For each line below that holds the word "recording", make a copy.

-- -- --

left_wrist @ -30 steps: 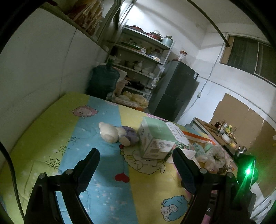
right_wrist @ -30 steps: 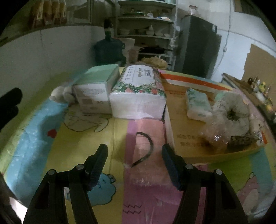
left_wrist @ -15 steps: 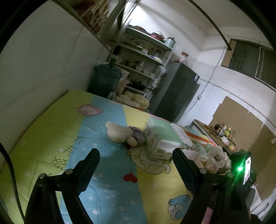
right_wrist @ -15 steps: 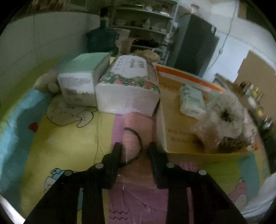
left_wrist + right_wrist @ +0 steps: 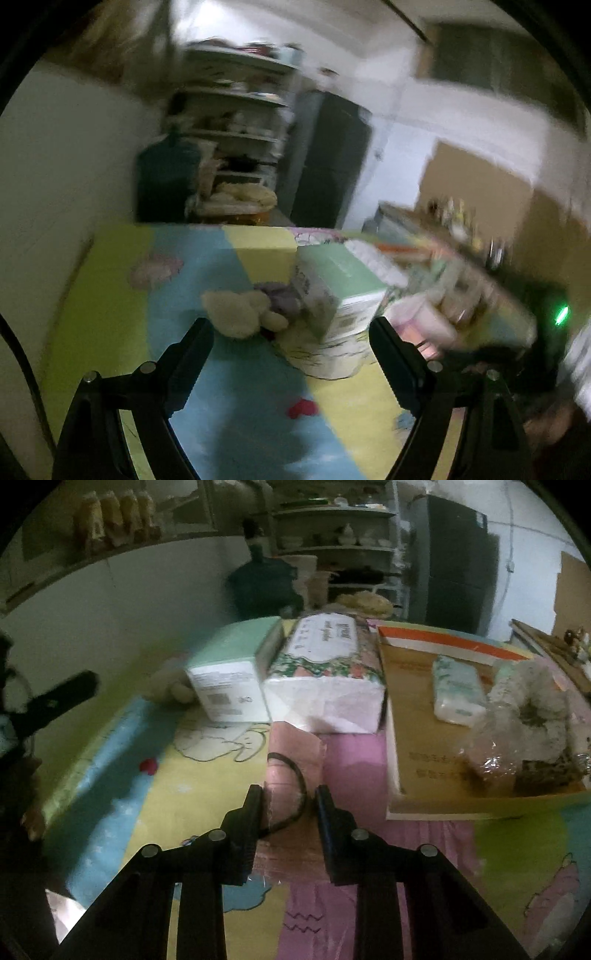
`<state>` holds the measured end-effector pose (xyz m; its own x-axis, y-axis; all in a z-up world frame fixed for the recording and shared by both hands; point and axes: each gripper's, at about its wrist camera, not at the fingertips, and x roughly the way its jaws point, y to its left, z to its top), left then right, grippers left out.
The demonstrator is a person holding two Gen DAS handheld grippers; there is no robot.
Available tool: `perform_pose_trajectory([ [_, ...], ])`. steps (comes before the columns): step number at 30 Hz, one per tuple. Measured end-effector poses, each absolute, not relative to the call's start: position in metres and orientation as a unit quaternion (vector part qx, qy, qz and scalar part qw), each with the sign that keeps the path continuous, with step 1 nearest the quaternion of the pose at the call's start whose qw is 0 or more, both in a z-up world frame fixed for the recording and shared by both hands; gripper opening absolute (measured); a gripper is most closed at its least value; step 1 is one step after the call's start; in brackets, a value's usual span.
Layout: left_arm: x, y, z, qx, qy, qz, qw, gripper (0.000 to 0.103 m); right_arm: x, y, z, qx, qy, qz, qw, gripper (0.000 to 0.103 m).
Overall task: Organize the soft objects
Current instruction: 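Grasp the pink strapped bag with the right tool while the left tool grasps the cream plush bear, then lift and carry the pink bag and plush bear over the tray with both tools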
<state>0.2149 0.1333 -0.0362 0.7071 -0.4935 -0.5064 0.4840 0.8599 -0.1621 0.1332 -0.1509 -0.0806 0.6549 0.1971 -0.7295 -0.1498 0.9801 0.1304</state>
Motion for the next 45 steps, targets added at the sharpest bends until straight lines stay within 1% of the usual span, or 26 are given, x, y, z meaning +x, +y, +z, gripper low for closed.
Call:
perform_pose_trajectory([
  [2, 0.220, 0.125, -0.035, 0.058, 0.263, -0.298, 0.916, 0.086, 0.130, -0.151, -0.079, 0.033, 0.399, 0.108, 0.910, 0.029],
  [6, 0.240, 0.107, -0.036, 0.140, 0.268, -0.325, 0.896, 0.083, 0.126, -0.152, -0.076, 0.039, 0.393, 0.125, 0.910, 0.029],
  [11, 0.274, 0.098, -0.043, 0.168, 0.300, -0.350, 0.871, 0.082, 0.119, -0.163, -0.072, 0.054, 0.384, 0.136, 0.912, 0.029],
  [15, 0.293, 0.082, -0.063, 0.229, 0.328, -0.349, 0.847, 0.076, 0.117, -0.172, -0.069, 0.065, 0.379, 0.139, 0.912, 0.029],
  [21, 0.308, 0.065, -0.089, 0.308, 0.353, -0.336, 0.817, 0.075, 0.121, -0.184, -0.071, 0.078, 0.379, 0.139, 0.911, 0.029],
  [23, 0.311, 0.064, -0.089, 0.302, 0.356, -0.340, 0.816, 0.074, 0.125, -0.185, -0.072, 0.081, 0.380, 0.139, 0.911, 0.029],
  [25, 0.313, 0.066, -0.089, 0.290, 0.358, -0.339, 0.820, 0.069, 0.126, -0.186, -0.073, 0.083, 0.379, 0.140, 0.911, 0.029],
  [26, 0.314, 0.067, -0.089, 0.288, 0.357, -0.334, 0.823, 0.062, 0.127, -0.187, -0.073, 0.084, 0.379, 0.140, 0.911, 0.029],
  [27, 0.315, 0.069, -0.090, 0.285, 0.357, -0.327, 0.827, 0.058, 0.127, -0.187, -0.073, 0.085, 0.379, 0.139, 0.911, 0.029],
  [29, 0.315, 0.074, -0.088, 0.281, 0.356, -0.320, 0.832, 0.054, 0.128, -0.188, -0.074, 0.087, 0.379, 0.139, 0.911, 0.029],
  [32, 0.312, 0.075, -0.088, 0.284, 0.349, -0.300, 0.841, 0.041, 0.128, -0.189, -0.074, 0.087, 0.379, 0.140, 0.910, 0.029],
  [45, 0.294, 0.088, -0.070, 0.183, 0.356, -0.280, 0.873, 0.039, 0.122, -0.185, -0.066, 0.086, 0.363, 0.146, 0.916, 0.029],
])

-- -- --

Your solution:
`<state>` holds the measured end-effector pose (xyz m; its own x-axis, y-axis; all in a z-up world frame fixed for the recording and shared by both hands; point and axes: each gripper's, at about its wrist camera, not at the fingertips, and x roughly the way its jaws point, y to its left, z to its top), left then right, grippers left out.
Available tool: `perform_pose_trajectory([ [_, ...], ])`. steps (comes before the columns): step number at 30 Hz, one per tuple. Measured end-effector poses, each absolute, not relative to the call's start: position in metres and orientation as a unit quaternion (vector part qx, qy, qz and scalar part qw), each with the sign that keeps the path continuous, with step 1 nearest the quaternion of the pose at the call's start whose qw is 0 or more, both in a z-up world frame fixed for the recording and shared by both hands; gripper opening absolute (measured); a gripper is most closed at its least value; step 1 is one step after the call's start; in brackets, a value's usual span.

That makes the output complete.